The opposition division that rejects an opposition as inadmissible without providing a reasoning prior to its decision prevents the opponent from responding with comments, thus violating the right to be heard (T 1056/98).
Normally, where a document has been sent to one of the parties, that party is given sufficient time to respond thereto before a department of the EPO takes a decision (T 263/93). If the case is to be remitted to the department of first instance for further prosecution, the recipient of a document still has, in view of the remittal, the opportunity to contest the arguments put forward by the other party for the purposes of the remitted case (see T 832/92).
Under Art. 113(1) EPC, the opposition division must expressly give the parties an opportunity to present observations after remittal to it of a case by a board of appeal for further prosecution on the basis of new evidence, even if submissions with respect to this new evidence have already been made during the preceding appeal proceedings (see T 892/92, OJ 1994, 664; see also T 769/91).
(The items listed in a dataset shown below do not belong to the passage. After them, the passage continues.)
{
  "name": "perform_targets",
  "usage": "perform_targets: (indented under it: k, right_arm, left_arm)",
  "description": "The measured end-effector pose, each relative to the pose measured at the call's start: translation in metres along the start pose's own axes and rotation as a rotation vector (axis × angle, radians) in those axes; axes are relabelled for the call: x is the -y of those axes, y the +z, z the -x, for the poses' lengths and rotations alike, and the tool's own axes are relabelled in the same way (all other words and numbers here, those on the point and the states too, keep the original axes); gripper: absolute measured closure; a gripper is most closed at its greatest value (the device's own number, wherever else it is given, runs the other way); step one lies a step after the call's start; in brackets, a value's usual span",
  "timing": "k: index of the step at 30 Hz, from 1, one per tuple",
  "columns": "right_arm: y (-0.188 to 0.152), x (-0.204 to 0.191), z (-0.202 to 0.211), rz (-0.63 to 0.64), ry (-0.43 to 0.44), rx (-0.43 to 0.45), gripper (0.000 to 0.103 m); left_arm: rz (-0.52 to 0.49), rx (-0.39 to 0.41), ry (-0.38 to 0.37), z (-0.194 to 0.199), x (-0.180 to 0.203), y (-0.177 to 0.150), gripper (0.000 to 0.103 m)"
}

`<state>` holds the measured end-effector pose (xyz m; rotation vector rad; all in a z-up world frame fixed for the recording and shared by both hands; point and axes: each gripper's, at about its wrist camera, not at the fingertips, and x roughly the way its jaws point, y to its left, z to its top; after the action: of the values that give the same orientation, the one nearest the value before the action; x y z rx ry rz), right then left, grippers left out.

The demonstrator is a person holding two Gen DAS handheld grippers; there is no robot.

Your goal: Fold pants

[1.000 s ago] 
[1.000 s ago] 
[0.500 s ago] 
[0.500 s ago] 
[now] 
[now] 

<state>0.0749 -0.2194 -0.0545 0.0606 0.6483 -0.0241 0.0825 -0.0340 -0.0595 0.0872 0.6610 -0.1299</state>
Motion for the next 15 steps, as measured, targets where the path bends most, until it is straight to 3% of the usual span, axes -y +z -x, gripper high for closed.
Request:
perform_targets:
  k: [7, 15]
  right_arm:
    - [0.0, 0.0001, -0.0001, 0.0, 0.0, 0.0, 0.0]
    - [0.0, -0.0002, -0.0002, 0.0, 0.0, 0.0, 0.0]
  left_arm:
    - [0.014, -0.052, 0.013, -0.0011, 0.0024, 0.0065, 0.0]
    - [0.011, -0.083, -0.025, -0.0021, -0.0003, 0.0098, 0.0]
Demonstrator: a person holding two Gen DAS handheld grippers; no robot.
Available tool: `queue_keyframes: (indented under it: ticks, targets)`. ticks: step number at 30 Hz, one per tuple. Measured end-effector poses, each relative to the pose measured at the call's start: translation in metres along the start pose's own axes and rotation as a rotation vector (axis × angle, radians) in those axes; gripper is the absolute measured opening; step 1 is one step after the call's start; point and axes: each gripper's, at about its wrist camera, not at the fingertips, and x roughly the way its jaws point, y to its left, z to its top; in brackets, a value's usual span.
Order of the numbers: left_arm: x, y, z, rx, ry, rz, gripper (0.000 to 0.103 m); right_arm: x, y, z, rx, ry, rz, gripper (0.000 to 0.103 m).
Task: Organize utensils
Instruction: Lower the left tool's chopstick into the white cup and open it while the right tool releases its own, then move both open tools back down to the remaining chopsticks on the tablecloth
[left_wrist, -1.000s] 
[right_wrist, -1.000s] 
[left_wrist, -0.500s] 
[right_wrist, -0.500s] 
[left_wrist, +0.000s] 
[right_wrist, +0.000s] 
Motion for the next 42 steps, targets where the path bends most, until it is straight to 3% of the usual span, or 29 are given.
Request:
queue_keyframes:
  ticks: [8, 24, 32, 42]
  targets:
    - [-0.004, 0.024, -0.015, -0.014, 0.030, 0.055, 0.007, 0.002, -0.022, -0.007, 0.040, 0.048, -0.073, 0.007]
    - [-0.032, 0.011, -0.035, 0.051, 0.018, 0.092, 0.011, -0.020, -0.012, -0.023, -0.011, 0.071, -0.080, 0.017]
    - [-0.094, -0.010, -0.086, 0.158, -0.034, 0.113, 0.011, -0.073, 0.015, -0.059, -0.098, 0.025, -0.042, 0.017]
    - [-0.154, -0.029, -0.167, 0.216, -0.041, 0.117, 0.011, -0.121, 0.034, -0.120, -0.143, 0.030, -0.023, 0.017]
In T 120/96 another board shared this view and added that the term "opportunity" in Art. 113(1) EPC could only be given effective meaning by applying the principles of good faith and the right to a fair hearing. For such an opportunity to exist, it is necessary that the parties be expressly asked whether or not they wish to present, within a fixed period of time, their comments, or if, as in the case at issue, the parties have already made detailed submissions during the previous appeal proceedings, whether or not these submissions should be regarded as complete. On these grounds alone, the board found that the immediate termination of the opposition proceedings following the remittal, without any intervening communication announcing the resumption of proceedings, was inconsistent with Art. 113(1) EPC.